Senate Minority Leader Harry Reid told veteran New York Times reporter Carl Hulse that, if his party wins back the majority, it might completely eliminate the filibuster. This threat has been received as a revelatory and potentially explosive new development. The reality is that the filibuster is already dead de facto, and only political circumstance will dictate when the Senate formally kills it de jure.
It is widely believed that the filibuster is part of the founding design of two legislative chambers, reflecting the Senate’s purpose as a slower-moving chamber for lengthy debate. In fact, the filibuster was a pure mistake, arising from confusion over rules in 1806 and created by Aaron Burr. Senate leaders have struggled to deal with it on and off. Over time, they imposed different supermajority levels that could cut off debate — a two-thirds vote, then 60 votes. Informal norms meant that members only used the filibuster on rare occasions — during the 20th century, it was mostly used by Southern Democrats to block civil-rights legislation. Beginning in the 1990s, it had evolved into a routine supermajority requirement, something it had never been before.

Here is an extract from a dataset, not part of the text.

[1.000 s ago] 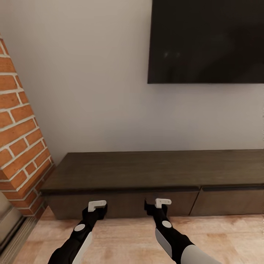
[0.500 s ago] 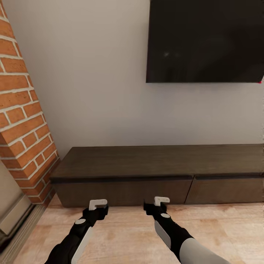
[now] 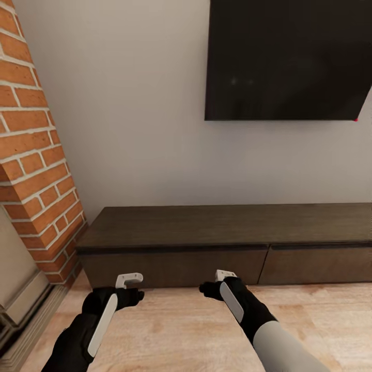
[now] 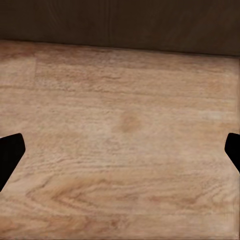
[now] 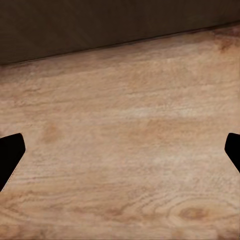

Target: Place each of the two pumpkins and all three candles from the living room inside a cabinet in the living room (use any cabinet), then make sure every cabinet is closed, and position the cauldron so it is next to a table in the living room.

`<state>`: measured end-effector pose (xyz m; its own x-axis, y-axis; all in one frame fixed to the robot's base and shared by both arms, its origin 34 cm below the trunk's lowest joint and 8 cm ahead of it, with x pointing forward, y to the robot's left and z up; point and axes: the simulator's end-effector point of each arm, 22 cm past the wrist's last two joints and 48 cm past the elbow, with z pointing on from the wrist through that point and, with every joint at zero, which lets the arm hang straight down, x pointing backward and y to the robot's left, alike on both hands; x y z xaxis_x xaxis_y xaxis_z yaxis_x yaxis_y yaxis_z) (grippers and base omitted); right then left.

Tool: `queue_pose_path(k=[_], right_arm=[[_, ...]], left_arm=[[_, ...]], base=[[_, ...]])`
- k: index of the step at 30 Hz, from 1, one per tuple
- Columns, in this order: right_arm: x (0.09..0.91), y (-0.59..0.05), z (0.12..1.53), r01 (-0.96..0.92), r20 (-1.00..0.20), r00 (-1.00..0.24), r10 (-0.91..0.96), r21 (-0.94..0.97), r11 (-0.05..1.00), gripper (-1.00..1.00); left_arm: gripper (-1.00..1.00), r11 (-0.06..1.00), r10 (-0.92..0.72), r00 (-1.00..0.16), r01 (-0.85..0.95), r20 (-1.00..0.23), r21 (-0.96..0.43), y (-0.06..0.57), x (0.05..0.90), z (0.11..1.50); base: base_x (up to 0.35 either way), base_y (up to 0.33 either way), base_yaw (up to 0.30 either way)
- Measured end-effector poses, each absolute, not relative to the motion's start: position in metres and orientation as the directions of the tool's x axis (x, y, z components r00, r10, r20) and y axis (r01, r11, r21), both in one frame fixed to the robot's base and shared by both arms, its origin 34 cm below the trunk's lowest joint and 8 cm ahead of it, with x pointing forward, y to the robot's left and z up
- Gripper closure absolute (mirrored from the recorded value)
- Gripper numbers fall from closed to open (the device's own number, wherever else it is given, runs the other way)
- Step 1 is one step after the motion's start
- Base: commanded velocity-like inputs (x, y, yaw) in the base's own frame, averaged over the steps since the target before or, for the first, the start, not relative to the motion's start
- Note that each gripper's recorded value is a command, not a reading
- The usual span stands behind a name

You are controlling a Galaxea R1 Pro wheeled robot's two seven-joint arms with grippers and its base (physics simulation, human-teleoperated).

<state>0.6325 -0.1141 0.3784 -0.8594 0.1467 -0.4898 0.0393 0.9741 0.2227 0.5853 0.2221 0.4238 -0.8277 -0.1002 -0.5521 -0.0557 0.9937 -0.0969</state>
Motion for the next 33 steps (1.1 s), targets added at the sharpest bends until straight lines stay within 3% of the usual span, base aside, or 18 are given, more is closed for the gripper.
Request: queue_pose_path(k=[12,27,33], right_arm=[[0.643,-0.106,0.419,0.011,-0.498,-0.857,0.130,0.235,0.972,-1.00],[0.629,-0.071,0.447,-0.023,-0.418,-0.903,0.093,0.263,0.965,-1.00],[0.624,-0.072,0.454,-0.022,-0.395,-0.915,0.085,0.259,0.966,-1.00]], left_arm=[[-1.00,0.994,-0.086,-0.866,-0.045,-0.492,-0.094,0.220,0.579,0.444],[-1.00,0.995,-0.080,-0.910,-0.050,-0.407,-0.084,0.222,0.570,0.451],[-1.00,0.987,-0.157,-0.920,-0.133,-0.358,-0.091,0.249,0.562,0.447]], base=[[0.000,0.000,0.000],[0.000,0.000,0.000],[0.000,0.000,0.000]])
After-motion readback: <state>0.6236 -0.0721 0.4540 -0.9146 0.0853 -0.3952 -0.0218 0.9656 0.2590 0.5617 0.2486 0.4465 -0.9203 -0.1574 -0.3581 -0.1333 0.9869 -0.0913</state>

Republican leaders threatened to eliminate the filibuster for judicial nominations during George W. Bush’s second term, a threat that forced Democrats to back down and allow Bush to appoint nearly all of the judges he wanted. During Barack Obama’s second term, Democrats, now in the majority, threatened the same rule change when Republicans blocked several judges and Executive branch appointments. This time Republicans refused to back down, and the conventional wisdom held that triggering the rule change would devastate the culture of the Senate, which is why people called it the “nuclear option.” That conventional wisdom has held to this day. “Eliminating the filibuster on legislation or Supreme Court nominees, who were not included in the 2013 changes, would be an earth-shattering transformation in the culture of the Senate,” writes Hulse in the Times. “Any attempt to abolish or significantly scale it back would, without doubt, provoke a furious partisan fight.”
In reality, nothing of the sort happened. Democrats benefited overwhelmingly from the rules change and endured no important blowback. The only retaliation Republicans could have tried would have been to withhold cooperation, but cooperation had already been withheld.
Now, Reid’s rule change was narrowly tailored to address only Executive branch appointments and judicial nominees for federal courts other than the Supreme Court. Why did he eliminate the filibuster for those positions only? Senate Democrats argued that Republican obstruction of those vacancies was unusually aggressive, which is true — Republicans were leaving agencies without a leader because they objected on principle to confirming anybody at all, an unprecedented use of the filibuster. But, mainly, those positions were the only places where the Republicans had a veto point over the Democrats’ agenda. In 2013–14, Democrats had the presidency but not the House. They could appoint judges and administrators to the Executive branch. Because Republicans held the House, they could not pass major legislation. And they could not confirm Supreme Court appointments because there were no vacancies during that period.
Reid changed the rules to eliminate the filibuster in the only places where the filibuster stood in the way of his party getting things done. There is no reason to think he or any other Senate leader will ever let the filibuster prevent his party from getting things done.
If Republicans win the presidency and keep control of the Senate, they will eliminate the filibuster in order to enact their agenda. Hugh Hewitt, the Republican talk-show host who has interviewed McConnell extensively, practically admitted as much:
When Hewitt says “prudence” prevents McConnell from promising this explicitly, he means that McConnell wants to be able to weep bitter tears of anguish if Charles Schumer,* who will succeed Reid when he retires this fall, happens to be in the position to change the rules for Democrats’ benefit before McConnell has the chance to change them for Republicans’ benefit.
What happens to the filibuster will be dictated by the results of November’s election. If Republicans keep the House but Democrats gain the Senate and the White House, Democrats will eliminate the judicial filibuster for Supreme Court seats. The legislation filibuster will stay in place because it will be irrelevant — any deal Democrats could make that could pass a Republican-controlled House could also get 60 Senate votes anyway. If Democrats gain control of the House and Senate along with the White House, Republicans will use the filibuster to block everything they do until Democrats eliminate the filibuster for all legislation and judicial nominations. If Republicans win the presidency, House, and Senate, they will eliminate the filibuster.
If you think I’m looking at this too cynically, remember that I predicted in 2014 that, if a Supreme Court justice died during Obama’s last two years and Republicans held the Senate, they would refuse to confirm any replacement. Many people dismissed this as “preposterous.” But that is what happened. And it happened because we have entered an era of party government.
*Update: This sentence originally said Reid would change the rules.